About this task — Only the lines below between the ones containing "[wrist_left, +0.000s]" and "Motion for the", inclusive, are to be reproduced, each exactly as it stands.

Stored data
------

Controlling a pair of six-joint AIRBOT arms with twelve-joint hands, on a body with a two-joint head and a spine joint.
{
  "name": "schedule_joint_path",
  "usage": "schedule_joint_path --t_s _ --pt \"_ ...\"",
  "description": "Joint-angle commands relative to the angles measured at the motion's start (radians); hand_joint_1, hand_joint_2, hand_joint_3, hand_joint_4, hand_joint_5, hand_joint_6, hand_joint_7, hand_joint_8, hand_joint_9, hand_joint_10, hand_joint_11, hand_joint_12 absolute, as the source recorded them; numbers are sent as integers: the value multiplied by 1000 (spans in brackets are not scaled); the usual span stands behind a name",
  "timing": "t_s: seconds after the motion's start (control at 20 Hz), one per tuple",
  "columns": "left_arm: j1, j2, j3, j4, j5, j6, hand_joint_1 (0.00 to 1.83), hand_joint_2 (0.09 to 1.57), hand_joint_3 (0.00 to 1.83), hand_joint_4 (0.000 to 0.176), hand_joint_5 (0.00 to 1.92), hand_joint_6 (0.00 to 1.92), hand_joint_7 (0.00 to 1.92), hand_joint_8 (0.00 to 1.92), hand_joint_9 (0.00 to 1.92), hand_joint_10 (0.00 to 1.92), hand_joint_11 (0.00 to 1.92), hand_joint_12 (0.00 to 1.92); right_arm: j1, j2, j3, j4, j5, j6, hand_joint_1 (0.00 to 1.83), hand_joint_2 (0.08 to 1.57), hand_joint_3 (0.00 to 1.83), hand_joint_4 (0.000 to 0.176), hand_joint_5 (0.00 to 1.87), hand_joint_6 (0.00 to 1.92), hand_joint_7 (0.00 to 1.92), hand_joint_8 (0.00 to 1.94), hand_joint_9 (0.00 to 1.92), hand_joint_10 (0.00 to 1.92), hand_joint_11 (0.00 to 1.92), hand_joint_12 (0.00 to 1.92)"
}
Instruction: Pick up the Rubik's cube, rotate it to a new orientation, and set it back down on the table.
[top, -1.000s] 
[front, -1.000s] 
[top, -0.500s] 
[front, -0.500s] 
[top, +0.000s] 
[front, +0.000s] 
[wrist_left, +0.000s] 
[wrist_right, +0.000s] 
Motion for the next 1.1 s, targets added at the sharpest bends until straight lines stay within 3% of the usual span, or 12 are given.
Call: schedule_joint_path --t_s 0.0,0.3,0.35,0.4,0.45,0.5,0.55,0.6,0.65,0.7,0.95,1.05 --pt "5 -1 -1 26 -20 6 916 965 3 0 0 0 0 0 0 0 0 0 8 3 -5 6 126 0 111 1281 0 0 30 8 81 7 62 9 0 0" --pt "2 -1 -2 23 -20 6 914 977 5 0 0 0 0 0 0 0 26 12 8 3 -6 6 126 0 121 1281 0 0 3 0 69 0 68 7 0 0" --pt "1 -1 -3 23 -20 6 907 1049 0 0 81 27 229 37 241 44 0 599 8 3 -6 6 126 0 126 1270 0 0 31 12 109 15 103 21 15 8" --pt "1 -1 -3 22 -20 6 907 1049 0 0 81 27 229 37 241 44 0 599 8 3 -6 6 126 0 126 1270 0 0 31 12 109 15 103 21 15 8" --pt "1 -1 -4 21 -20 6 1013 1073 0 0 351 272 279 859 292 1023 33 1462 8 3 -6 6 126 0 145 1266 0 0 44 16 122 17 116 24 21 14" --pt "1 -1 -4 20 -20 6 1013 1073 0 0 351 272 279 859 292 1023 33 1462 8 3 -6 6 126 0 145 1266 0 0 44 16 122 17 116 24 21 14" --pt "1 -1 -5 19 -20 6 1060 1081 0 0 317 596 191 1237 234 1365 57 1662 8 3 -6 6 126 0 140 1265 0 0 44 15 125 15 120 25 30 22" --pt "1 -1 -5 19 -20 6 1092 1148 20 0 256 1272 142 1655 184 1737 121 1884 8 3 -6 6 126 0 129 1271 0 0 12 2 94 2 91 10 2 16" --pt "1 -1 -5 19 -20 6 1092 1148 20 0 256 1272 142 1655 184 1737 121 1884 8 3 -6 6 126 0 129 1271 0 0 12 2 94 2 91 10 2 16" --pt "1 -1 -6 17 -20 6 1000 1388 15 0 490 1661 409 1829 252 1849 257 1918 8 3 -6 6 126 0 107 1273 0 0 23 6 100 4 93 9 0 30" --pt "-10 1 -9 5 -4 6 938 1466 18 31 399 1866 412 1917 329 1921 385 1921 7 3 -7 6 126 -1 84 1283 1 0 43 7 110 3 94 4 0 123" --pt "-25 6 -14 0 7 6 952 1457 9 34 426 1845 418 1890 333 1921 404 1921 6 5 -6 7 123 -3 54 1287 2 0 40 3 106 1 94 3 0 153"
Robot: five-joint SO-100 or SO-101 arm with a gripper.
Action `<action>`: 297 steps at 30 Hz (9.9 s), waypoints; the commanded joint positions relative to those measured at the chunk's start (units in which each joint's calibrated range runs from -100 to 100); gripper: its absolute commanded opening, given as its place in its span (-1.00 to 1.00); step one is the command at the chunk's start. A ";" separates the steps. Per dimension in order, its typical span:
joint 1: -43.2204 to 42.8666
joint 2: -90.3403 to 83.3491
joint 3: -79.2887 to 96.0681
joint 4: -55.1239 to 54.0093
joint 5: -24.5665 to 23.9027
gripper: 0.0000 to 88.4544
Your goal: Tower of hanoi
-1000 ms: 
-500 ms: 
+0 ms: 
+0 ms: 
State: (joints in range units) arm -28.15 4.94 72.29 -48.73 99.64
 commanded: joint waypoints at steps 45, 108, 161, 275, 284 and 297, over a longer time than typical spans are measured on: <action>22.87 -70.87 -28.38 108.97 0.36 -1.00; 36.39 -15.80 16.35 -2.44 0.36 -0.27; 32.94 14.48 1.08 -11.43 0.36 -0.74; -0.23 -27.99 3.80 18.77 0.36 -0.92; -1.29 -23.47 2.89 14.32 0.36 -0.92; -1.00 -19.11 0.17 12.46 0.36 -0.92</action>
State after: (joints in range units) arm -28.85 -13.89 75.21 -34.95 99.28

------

Result —
[wrist_left, +0.000s] 
[wrist_right, +0.000s] 
Motion for the next 1.1 s, targets added at the sharpest bends until straight lines stay within 3% of the usual span, or 12 are given.

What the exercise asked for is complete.